Adolescência é um tempo de aprendizagem. Algumas sem conseqüência, outras marcas conseqüentemente doloridas. Angélica teria As veias abertas. Não para a América Latina. Para a amargura do futuro. E um grande urro de dor. “Para que sofrer antes?”, pergunta o contista. Nada. Deixe a história correr naturalmente. Angélica caminhando pela rua. A caminhada preenchia a alma de uma forma tão simplória quanto mágica. Momento de se orgulhar com as cantadas dos garotos. De sorrir dos acontecimentos da escola. Do ator favorito. “Aquele cantor é lindo”. Suspirar por bonitões. Chatear-se com coisas importantes. Alegrar-se com futilidades. O coração de Angélica não distinguia o útil do fútil. A vida era uma confusão para os olhos maduros. A caminhada. Flutuava pela rua na proporção em que se fazia a rainha dela. A rua. É e será sua companheira. Diante de muitos, é filtrada por Um joão. Resistir faz parte do jogo. Mas o que está valendo neste jogo é a vida inteirinha. Pode ser um ato que implicará sofrimento por décadas. “Mesmo na ausência de um mal se sofre”, desabafa Deus em prantos. Um joão e Angélica. O apaixonado casal iniciava ali uma curta história de muitas conseqüências. Conseqüentemente a história continua.

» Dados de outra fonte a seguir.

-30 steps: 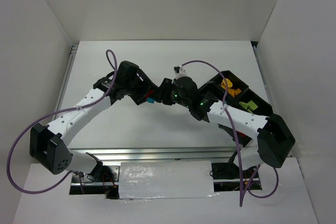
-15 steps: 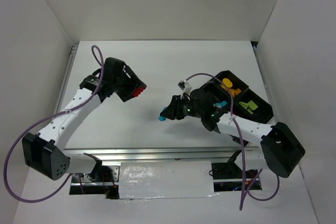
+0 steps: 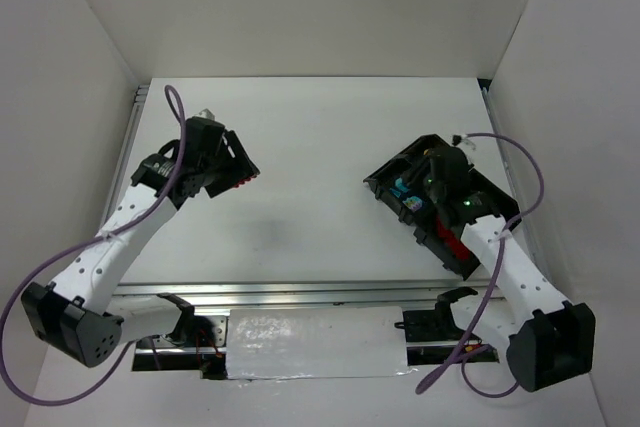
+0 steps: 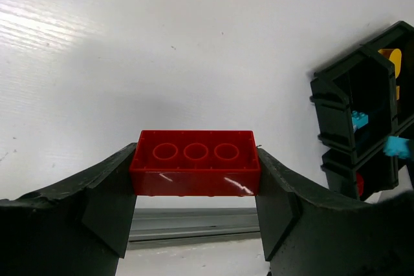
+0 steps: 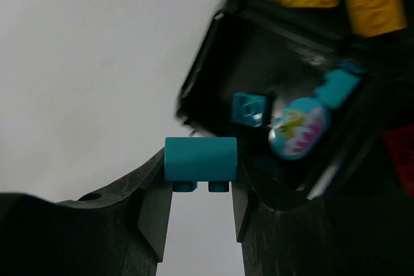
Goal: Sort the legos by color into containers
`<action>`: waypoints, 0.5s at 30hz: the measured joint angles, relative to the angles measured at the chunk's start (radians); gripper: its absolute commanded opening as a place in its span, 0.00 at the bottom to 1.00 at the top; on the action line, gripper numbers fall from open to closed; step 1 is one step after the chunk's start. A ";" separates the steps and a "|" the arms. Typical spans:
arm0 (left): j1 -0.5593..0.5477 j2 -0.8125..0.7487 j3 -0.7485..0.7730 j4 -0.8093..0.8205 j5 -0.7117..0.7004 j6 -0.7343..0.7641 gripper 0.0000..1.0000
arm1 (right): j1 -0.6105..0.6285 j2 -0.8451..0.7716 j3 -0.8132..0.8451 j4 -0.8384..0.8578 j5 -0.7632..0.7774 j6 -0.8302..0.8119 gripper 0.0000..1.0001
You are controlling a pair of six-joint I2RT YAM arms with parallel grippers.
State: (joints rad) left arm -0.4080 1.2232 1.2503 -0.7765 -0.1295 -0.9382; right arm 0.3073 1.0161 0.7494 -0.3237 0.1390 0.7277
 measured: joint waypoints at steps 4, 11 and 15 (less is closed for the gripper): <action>0.000 -0.087 -0.047 -0.010 -0.015 0.052 0.00 | -0.167 -0.029 0.033 -0.134 0.096 0.008 0.00; 0.000 -0.129 -0.088 -0.017 0.016 0.151 0.00 | -0.377 -0.031 0.107 -0.262 0.148 0.011 0.00; 0.000 -0.119 -0.087 -0.017 0.060 0.205 0.00 | -0.462 -0.042 0.126 -0.270 0.113 0.015 0.00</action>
State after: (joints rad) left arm -0.4080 1.1038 1.1633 -0.7933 -0.0696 -0.7334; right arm -0.1543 0.9741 0.8753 -0.5941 0.2523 0.7425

“Mas a vida prepara bastantes armadilhas”. A vida? Ou cada qual deve assumir a responsabilidade pelos atos? Desculpe. Angélica combinou algo com a vida que nem mesmo ela sabia. A grande menina maravilhosamente linda e rebelde, como toda mulher bonita, deixou, um dia, de encantar. O que aconteceu com a rotina? Ou até quando dura um fogo adolescente? Sócrates, Descartes e outros racionalistas já afirmaram: a ação acertada ocorre quando o ser se despe dos sentimentos. Casar-me-ia com o racionalismo filosófico. Nem Um joão nem Angélica os ouviram. Angélica começa a sentir o erro. Agora já era outro capítulo.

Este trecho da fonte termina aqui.